● WHAT IS NEEDED: Each line of the material must be repeated precisely, with the pictures left out.

● EXERCISE DATA:
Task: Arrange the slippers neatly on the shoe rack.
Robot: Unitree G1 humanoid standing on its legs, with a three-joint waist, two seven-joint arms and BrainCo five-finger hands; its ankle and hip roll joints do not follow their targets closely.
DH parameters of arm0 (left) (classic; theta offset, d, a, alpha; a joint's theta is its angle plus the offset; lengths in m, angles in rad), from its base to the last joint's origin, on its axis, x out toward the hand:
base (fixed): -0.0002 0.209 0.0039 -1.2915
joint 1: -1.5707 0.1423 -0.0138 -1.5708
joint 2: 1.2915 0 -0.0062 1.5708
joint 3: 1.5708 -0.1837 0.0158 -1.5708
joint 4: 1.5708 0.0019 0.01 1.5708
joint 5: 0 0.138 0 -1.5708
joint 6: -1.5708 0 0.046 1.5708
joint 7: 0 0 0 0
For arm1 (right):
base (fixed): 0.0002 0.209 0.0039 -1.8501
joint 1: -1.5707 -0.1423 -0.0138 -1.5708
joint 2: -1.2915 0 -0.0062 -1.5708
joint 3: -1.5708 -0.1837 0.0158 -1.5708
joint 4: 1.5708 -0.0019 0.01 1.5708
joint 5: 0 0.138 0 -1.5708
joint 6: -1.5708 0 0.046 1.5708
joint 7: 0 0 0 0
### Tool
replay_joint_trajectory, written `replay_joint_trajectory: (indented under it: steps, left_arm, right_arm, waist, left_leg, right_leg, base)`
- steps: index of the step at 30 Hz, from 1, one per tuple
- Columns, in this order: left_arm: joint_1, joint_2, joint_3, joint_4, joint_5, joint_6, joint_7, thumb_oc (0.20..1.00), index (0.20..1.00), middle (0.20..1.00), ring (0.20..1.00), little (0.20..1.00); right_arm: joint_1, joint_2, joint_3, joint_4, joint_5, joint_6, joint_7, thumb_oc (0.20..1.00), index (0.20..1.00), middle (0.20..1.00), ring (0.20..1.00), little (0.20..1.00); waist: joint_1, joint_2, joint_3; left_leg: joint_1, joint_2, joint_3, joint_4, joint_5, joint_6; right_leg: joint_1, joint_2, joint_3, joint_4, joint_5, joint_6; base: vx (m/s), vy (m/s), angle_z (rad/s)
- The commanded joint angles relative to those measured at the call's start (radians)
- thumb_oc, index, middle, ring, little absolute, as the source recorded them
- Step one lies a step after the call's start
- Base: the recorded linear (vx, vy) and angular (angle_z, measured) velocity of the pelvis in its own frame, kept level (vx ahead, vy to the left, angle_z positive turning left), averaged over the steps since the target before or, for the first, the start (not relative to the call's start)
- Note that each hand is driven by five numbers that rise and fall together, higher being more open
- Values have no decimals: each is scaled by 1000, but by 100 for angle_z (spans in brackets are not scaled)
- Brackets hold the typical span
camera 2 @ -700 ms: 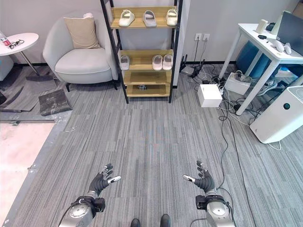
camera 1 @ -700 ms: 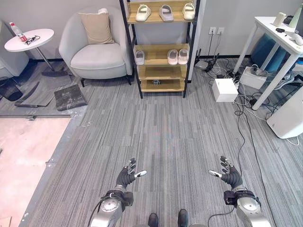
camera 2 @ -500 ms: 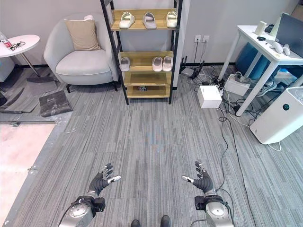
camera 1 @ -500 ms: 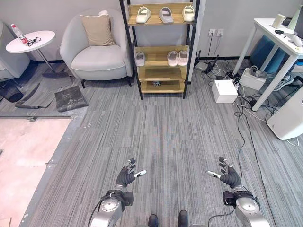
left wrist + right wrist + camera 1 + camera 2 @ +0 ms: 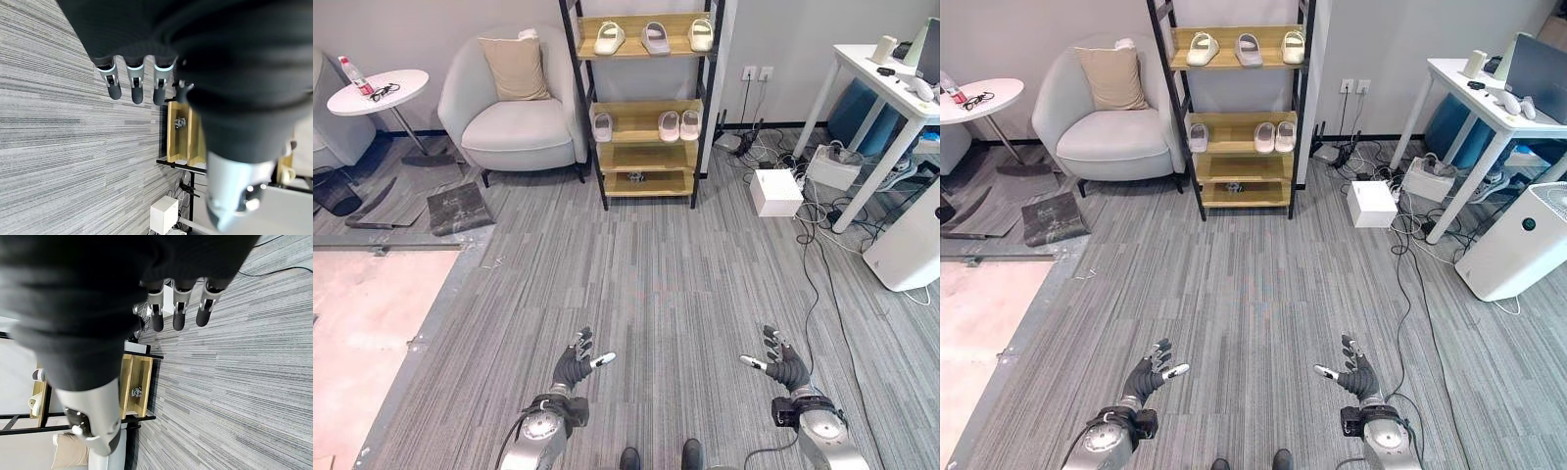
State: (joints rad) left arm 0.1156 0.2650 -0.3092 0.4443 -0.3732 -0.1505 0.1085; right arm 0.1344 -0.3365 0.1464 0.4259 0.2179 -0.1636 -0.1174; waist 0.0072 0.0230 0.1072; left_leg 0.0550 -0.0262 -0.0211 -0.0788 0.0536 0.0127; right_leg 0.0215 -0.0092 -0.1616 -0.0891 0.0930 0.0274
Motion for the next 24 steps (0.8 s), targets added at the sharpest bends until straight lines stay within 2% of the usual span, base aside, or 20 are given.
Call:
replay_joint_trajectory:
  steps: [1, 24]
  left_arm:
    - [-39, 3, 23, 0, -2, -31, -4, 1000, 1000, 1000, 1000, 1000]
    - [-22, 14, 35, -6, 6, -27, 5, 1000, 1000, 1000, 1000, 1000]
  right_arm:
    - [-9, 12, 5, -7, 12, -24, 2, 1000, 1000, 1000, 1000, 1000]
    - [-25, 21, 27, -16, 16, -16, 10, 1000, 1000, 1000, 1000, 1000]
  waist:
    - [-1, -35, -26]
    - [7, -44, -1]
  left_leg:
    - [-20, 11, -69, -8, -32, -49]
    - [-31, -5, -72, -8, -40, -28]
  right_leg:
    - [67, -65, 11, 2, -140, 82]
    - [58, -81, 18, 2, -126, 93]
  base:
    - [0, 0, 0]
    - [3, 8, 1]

● EXERCISE OUTPUT:
Task: Arrange the slippers neatly on the shoe rack.
Robot: Unitree G1 humanoid standing on its legs, with a three-joint waist, two seven-joint arms and BrainCo five-finger hands; its ankle and hip roll joints do not follow their targets closely.
DH parameters of arm0 (left) (classic; theta offset, d, a, alpha; a joint's theta is its angle plus the offset; lengths in m, angles in rad), from its base to the last joint's origin, on its axis, x out toward the hand:
base (fixed): -0.0002 0.209 0.0039 -1.2915
joint 1: -1.5707 0.1423 -0.0138 -1.5708
joint 2: 1.2915 0 -0.0062 1.5708
joint 3: 1.5708 -0.1837 0.0158 -1.5708
joint 4: 1.5708 0.0019 0.01 1.5708
joint 5: 0 0.138 0 -1.5708
joint 6: -1.5708 0 0.046 1.5708
joint 7: 0 0 0 0
For arm1 (right):
base (fixed): 0.0002 0.209 0.0039 -1.8501
joint 1: -1.5707 -0.1423 -0.0138 -1.5708
joint 2: -1.2915 0 -0.0062 -1.5708
joint 3: -1.5708 -0.1837 0.0158 -1.5708
joint 4: 1.5708 -0.0019 0.01 1.5708
joint 5: 0 0.138 0 -1.5708
joint 6: -1.5708 0 0.046 1.5708
joint 7: 0 0 0 0
### Tool
replay_joint_trajectory, written `replay_joint_trajectory: (indented under it: steps, left_arm, right_arm, waist, left_leg, right_leg, base)`
- steps: index of the step at 30 Hz, from 1, one per tuple
- Columns, in this order: left_arm: joint_1, joint_2, joint_3, joint_4, joint_5, joint_6, joint_7, thumb_oc (0.20..1.00), index (0.20..1.00), middle (0.20..1.00), ring (0.20..1.00), little (0.20..1.00); right_arm: joint_1, joint_2, joint_3, joint_4, joint_5, joint_6, joint_7, thumb_oc (0.20..1.00), index (0.20..1.00), middle (0.20..1.00), ring (0.20..1.00), little (0.20..1.00); waist: joint_1, joint_2, joint_3; left_leg: joint_1, joint_2, joint_3, joint_4, joint_5, joint_6; right_leg: joint_1, joint_2, joint_3, joint_4, joint_5, joint_6; base: vx (m/s), vy (m/s), angle_z (rad/s)
- The commanded joint angles relative to those measured at the call's start (radians)
- thumb_oc, index, middle, ring, little absolute, as the source recorded them
- Step one lies a step after the call's start
- Base: the recorded linear (vx, vy) and angular (angle_z, measured) velocity of the pelvis in its own frame, kept level (vx ahead, vy to the left, angle_z positive turning left), averaged over the steps since the target before or, for the first, the start (not relative to the call's start)
- Note that each hand is driven by five numbers that rise and fall together, higher being more open
- Values have no decimals: each is scaled by 1000, but by 100 for angle_z (spans in brackets are not scaled)
- Brackets hold the typical span
camera 2 @ -700 ms: 
camera 1 @ -700 ms: 
camera 2 @ -500 ms: 
camera 1 @ -500 ms: 
left wrist + right wrist + camera 1 + camera 2 @ +0 ms: 
State: (joints rad) left arm 0.1156 0.2650 -0.3092 0.4443 -0.3732 -0.1505 0.1085; right arm 0.1344 -0.3365 0.1464 0.4259 0.2179 -0.1636 -0.1174; waist 0.0072 0.0230 0.1072; left_leg 0.0550 -0.0262 -0.0211 -0.0788 0.0536 0.0127; right_leg 0.0215 -0.0092 -0.1616 -0.0891 0.0930 0.0274
Motion for the next 24 steps (0.8 s), targets added at the sharpest bends until straight lines stay within 2% of the usual span, base aside, or 20 are given.
Call:
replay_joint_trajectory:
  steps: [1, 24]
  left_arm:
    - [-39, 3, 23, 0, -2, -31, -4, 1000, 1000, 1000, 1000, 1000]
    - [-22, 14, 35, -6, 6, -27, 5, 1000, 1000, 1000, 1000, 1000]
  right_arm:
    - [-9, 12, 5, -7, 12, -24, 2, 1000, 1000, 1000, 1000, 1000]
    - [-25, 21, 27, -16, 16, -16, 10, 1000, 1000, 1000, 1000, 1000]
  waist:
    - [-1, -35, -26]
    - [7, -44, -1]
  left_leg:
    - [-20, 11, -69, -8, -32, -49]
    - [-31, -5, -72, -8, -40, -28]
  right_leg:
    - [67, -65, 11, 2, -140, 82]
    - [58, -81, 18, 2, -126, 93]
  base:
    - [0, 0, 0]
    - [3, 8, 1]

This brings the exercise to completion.